France: Storm Ciaran causes two deaths and significant damage


PARIS (Reuters) – Storm Ciaran finished evacuating towards the north of France on Thursday evening, still blowing strong gusts on the Channel coast in Hauts-de-France, after causing severe gusts during the night. significant damage in Brittany and Normandy, as well as the death of two people.

The authorities announced the death of a truck driver whose truck hit a tree in the Aisne department, although spared from the most violent winds. In Normandy, a septuagenarian died after falling from his balcony due to a gust of wind, the Le Havre prosecutor’s office said in a press release.

The Minister of the Interior, Gérald Darmanin, also reported at the beginning of the afternoon 16 injured, including 7 firefighters, during a situation update.

Only three departments, Somme, Pas-de-Calais and Nord, were still on orange alert for strong winds at the end of the day, but many departments remained on yellow alert for flooding, flooding or submersion, including on the coast. Atlantic and Corsica.

The number of households without electricity decreased from 1.2 million on Thursday morning to 684,000 just before 7:00 p.m. (6:00 p.m. GMT), according to Enedis, the electricity distribution network manager. Two-thirds of homes still plunged into darkness are in Brittany, which experienced record winds overnight, and the rest in Normandy.

More than a million people have been deprived of a mobile network, wrote on the X platform (formerly Twitter) the Minister for Digital Affairs, Jean-Noël Barrot.

Violent gusts were recorded during the night, notably in the three departments placed on red alert (Finistère, Côtes d’Armor and Manche), indicated the meteorological service which noted “exceptional wind gusts over Brittany” and “absolute records” broken in Finistère.

Gérald Darmanin reported “winds of more than 200 km/h sometimes measured at Pointe du Raz”, in Finistère.

At the height of the storm, half of the homes in Finistère were deprived of electricity, said the prefect of the department, Alain Espinasse, on RTL.

TRANSPORT DISRUPTIONS

On the transport side, disruptions are still expected on Friday on certain TER lines in Brittany and Normandy, but also in the South-West where another disruption, less powerful, is expected in the coming hours, declared the Minister of Transport. , Clément Beaune, during a press conference.

In Finistère, the general traffic ban taken early in the morning is gradually being relaxed, the prefecture indicates in a press release.

“Public transport traffic (excluding urban transport) and heavy goods vehicles (excluding live animals and the transport of milk) remains prohibited at this stage throughout the territory,” she said.

Northern Europe was also affected by the passage of storm Ciaran and its violent winds which disrupted road, rail and air transport.
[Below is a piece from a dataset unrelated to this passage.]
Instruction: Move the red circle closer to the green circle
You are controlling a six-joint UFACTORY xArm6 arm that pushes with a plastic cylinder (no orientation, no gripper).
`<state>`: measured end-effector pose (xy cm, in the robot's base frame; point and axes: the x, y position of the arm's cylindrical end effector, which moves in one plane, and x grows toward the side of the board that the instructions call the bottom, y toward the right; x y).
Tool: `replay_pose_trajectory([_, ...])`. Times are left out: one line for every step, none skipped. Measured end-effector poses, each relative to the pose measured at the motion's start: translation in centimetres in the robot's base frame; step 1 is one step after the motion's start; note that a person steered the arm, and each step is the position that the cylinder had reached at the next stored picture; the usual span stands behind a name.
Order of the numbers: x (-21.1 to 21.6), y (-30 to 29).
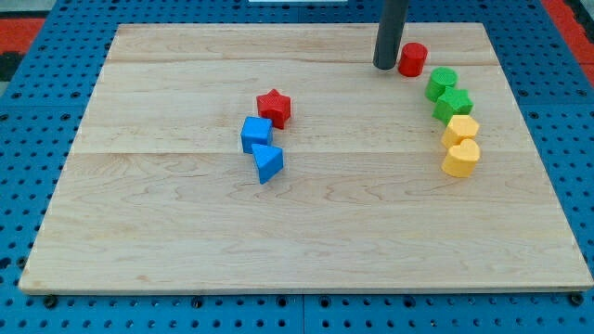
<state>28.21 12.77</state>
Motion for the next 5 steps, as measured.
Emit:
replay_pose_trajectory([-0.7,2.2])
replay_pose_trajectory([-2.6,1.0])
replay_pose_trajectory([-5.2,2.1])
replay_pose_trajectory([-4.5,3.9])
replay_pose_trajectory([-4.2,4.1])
Falling trees killed two people in Ghent, Belgium, and another in the south of the Netherlands, local emergency services and police said. One of the victims in Ghent was a five-year-old child, the Belga news agency reported.

In southern England, many schools remained closed on Thursday and authorities urged residents to avoid traveling to the coast.

Dutch airline KLM announced it had canceled hundreds of flights to and from Amsterdam Airport Schiphol due to the storm.

In Spain, where red alerts were issued by AEMET, the national meteorological institute, in the regions of Galicia and Cantabria, a woman lost her life in Madrid due to falling trees.

Dozens of flights were also canceled in several Spanish cities, including the capital Madrid, airport operator AENA announced.